The Caldor Fire burning southwest of Carson City is fueling widespread haze and smoke in northwestern Nevada. The National Weather Service has no reliable estimate for when air quality will return to a healthy range.
The National Weather Service in Reno has no estimate for when Carson City will catch a break from wildfire haze and smoke.
The air quality index for the capital has been higher than 100 every day but two days since Aug. 5.
Scott McGuire, NWS meteorologist, told the Appeal the air quality this upcoming week will remain in the unhealthy to hazardous range. The city will continue to see persistent ash, smoke and haze, with no rain.
The NWS detailed forecast predicts sunny and clear conditions behind the smoke, with highs in the 80s and 90s, and lows in the 50s.
Breezy afternoon winds may thin the smoke along Western Nevada. However, a special weather statement issued by the NWS on Sunday says, “exactly where and for how long remains low confidence.”
While the Tamarack Fire has reached over 80 percent containment at 68,637 acres, the Caldor Fire is still under 10 percent contained at 117,704 acres, according to the National Wildfire Coordinating Group’s Incident Information Center. The two are south and southwest of Carson City, respectively, and are blowing smoke directly toward Northern and Western Nevada, and beyond.
“If you had to pick a spot to not have a fire start… it would be right where the Caldor Fire is,” McGuire said.
He urged residents to refrain from outdoor activity, especially strenuous outdoor activity.
“The air quality that we’re dealing with, when it hits that hazardous category, it’s hazardous for everybody,” not just those with health or respiratory ailments, he said.
Facial masks may block the large, visible ash particles, but they do not filter the fine particles, which can cause respiratory damage.
The Carson City School District is monitoring the daily air quality index through the U.S. EPA “Air Now” website. The district released a statement saying it would close schools if the website predicts an all-day AQI above 400 and the quality is already above 400 at 5:30 a.m., and they will cancel or relocate outdoor activities if the AQI remains above 150.
Nevada State Parks has also closed Lake Tahoe parks due to poor air quality, according to a press release. Parks employees will continue to monitor fire and air conditions, and they anticipate reopening on Aug. 27, depending on conditions. The closure includes all Lake Tahoe Nevada State Park management units: Sand Harbor; Spooner Lake; Spooner Backcountry, including Marlette/Hobart Backcountry; Cave Rock; Van Sickle.
Nevada State Parks will continue to monitor the fire and air quality conditions and re-open the parks when it is safe to do so. Visit parks.nv.gov for updates on park closures.
Air Now has published recommendations for living with persistent smoke:
• Stay indoors, preferably somewhere with filtered air. Keep activity levels low.
• For those who do not have access to filtered air, keep the windows closed and create a clean room for sleeping. Consider purchasing an electronic or mechanical air cleaner.
• Don’t smoke.
• Avoid vacuuming – this stirs up particles.

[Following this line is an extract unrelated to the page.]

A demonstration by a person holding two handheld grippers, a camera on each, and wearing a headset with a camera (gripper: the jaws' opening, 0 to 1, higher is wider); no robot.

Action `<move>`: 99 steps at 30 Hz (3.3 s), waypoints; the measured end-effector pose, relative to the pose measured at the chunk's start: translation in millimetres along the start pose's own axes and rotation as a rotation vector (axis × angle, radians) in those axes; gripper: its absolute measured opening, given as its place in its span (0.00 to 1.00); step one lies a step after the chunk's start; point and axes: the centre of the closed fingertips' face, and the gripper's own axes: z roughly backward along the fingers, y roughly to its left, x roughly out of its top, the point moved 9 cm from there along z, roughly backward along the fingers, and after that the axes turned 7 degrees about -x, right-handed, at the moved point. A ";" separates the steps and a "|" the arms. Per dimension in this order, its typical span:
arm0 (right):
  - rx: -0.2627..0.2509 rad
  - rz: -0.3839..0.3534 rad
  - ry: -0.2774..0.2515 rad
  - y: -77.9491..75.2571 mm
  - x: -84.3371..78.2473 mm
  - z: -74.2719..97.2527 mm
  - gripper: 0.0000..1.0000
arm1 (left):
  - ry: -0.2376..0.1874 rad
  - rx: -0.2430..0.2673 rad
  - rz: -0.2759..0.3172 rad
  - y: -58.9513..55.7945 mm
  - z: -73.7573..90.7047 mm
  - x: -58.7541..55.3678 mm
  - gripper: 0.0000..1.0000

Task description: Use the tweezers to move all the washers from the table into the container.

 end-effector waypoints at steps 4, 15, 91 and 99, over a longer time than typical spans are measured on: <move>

• Avoid using anything that burns, including fireplaces, gas logs, and candles.
• Once air quality improves, open windows to air out the home.
Additionally, residents who need to take pets outside should minimize the time they spend outdoors and keep their animals indoors as much as possible.
For free and low-cost indoor activities offered by the city, visit carson.org and navigate to Parks, Recreation & Open Space page. The Carson City Public Library, Multi-Purpose Athletic Center, and indoor pools at the Aquatic Center are all open.
For information about the air quality, additional guidance for buying air filters, and more, visit airnow.gov.
The Caldor Fire has made some significant runs in different areas but firefighters were able to engage in direct control due to calming fire behavior, the Tahoe Tribune reported.
Officials added that spot fires broke out through the evening on the northeast flank, the edge closest to Tahoe.
The personnel fighting the blaze have jumped to 2,119. There are 212 engines, 26 water tenders, 22 helicopters, 50 hand crews, 51 dozers and numerous air tankers from throughout the state are flying suppression missions as conditions allow.
The number of single residences destroyed is up to 455, 11 commercial properties are gone, 166 minor structures have burned and 34 structures are damaged. The injuries remain at two.
Overall, 29,965 El Dorado County residents have been evacuated from their homes.
The Caldor Fire is the No. 1 priority wildfire in the country and firefighters are battling to keep flames from advancing on the northeastern front and into the Lake Tahoe Basin.
Officials on Monday during an evening briefing said it was a “huge priority” and “our ultimate goal” to keep fire away from Lake Tahoe.
The blaze that began 10 days ago on Aug. 14 from unknown circumstances.